Better training needed for emergency purchases, procurement chief says
Interagency contracts and procurement data will receive close scrutiny this year.
Government officials need more training to respond effectively to sudden purchasing demands in emergency situations, an Office of Management and Budget official said Monday.
Shortcomings in contingency contracting capabilities surfaced during last summer's hurricane season, said Robert Burton, acting administrator of OMB's Office of Federal Procurement Policy, at a conference hosted by the Arlington, Va.-based Performance Institute. A lack of staff, particularly of managers and people experienced in handling emergencies, was a key problem at the Federal Emergency Management Agency and other agencies, he said.
FEMA had 36 contracting professionals last summer, and had a request pending to add 200 over the next five years. Moreover, "Our folks were not necessarily trained well in contingency contracting," he said. People had little knowledge of what contract vehicles were already in place at different agencies that could have been used to quickly buy supplies for areas affected by the hurricane.
Without that knowledge, duplicate procurements were made in some cases, and in others, supplies were delayed, Burton said.
He noted that the Chief Acquisition Officers Council, a group of procurement chiefs, has established a working group on contingency contracting that is developing an outline of best practices for agencies to follow, as well as directories of individuals with expertise in emergency procurement and of existing contracts that could be relevant to future emergencies.
While some lawmakers have called for more flexibility in federal acquisitions guidelines to respond to unanticipated events, knowledge of how to use the existing rules will be sufficient to meet agencies' contingency needs, Burton said. "The [Federal Acquisition Regulation] is extremely flexible," he said, "flexible to the point that FEMA was able to award three contracts with a ceiling of $500 million, verbally."
Burton also said interagency contracts and strategic sourcing, where agencies analyze purchasing habits and use that information to negotiate better deals, are priorities this year.

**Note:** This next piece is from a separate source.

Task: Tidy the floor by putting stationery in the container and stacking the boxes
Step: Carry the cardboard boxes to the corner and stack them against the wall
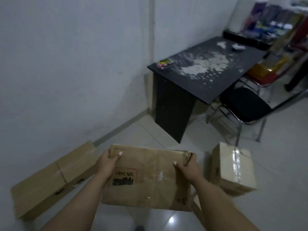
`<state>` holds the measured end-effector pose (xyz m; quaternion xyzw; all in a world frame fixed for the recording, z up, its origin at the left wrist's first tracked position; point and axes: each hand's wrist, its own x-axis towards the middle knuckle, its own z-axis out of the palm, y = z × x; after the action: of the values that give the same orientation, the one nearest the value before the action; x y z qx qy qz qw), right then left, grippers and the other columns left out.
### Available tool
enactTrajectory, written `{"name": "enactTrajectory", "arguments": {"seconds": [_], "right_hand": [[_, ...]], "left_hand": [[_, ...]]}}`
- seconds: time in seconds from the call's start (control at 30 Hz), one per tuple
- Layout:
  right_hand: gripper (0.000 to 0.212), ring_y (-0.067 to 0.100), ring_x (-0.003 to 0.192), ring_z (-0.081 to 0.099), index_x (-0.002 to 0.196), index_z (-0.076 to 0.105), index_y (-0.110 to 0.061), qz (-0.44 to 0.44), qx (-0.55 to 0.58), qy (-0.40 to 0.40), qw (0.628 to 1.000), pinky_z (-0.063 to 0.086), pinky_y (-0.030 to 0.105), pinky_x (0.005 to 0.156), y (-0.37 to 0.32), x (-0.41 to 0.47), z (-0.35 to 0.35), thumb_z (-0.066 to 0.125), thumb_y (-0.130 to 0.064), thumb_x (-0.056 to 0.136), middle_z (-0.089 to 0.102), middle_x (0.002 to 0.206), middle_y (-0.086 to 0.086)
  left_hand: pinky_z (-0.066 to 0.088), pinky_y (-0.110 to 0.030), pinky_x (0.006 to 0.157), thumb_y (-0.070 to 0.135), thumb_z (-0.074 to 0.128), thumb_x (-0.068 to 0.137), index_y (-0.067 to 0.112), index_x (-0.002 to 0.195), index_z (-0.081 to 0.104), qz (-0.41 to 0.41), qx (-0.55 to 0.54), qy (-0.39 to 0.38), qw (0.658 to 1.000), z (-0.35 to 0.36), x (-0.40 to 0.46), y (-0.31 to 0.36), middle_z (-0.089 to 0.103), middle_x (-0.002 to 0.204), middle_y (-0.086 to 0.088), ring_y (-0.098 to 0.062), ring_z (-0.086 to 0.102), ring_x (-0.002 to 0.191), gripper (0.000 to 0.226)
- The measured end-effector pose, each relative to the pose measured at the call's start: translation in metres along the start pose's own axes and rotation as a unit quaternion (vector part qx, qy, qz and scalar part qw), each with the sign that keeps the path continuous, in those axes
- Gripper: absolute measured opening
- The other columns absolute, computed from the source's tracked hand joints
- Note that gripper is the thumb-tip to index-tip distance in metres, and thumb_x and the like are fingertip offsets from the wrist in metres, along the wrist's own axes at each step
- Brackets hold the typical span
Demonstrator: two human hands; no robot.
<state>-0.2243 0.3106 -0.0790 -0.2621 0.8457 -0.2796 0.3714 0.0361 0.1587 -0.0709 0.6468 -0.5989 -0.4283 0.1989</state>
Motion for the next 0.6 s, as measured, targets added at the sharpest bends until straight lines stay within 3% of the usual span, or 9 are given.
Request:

The Government Accountability Office last year identified interagency contracts as a high-risk area for fraud, waste, abuse and mismanagement. Such contracting vehicles have proliferated across the executive branch, Burton said, with a minimum of data available on how they are used, what responsibilities the purchasing and ordering agencies each have and how contracting fees figure into agencies' budgets.
Perhaps more significantly, these interagency contracts escape much of the scrutiny of other contracting vehicles and are susceptible to being "out of scope," with information technology contracts, especially, used for a wide range of acquisitions unrelated to the purposes for which the funds were appropriated.
In strategic sourcing, Burton said his office will continue to move forward on initiatives begun over the past year, including shared sourcing of key commodities and better training for the acquisition workforce.
Burton said improving the Federal Procurement Data System also would be a major activity of the year, noting that gains from initiatives such as strategic sourcing could not be measured without high-quality, consistent benchmark data.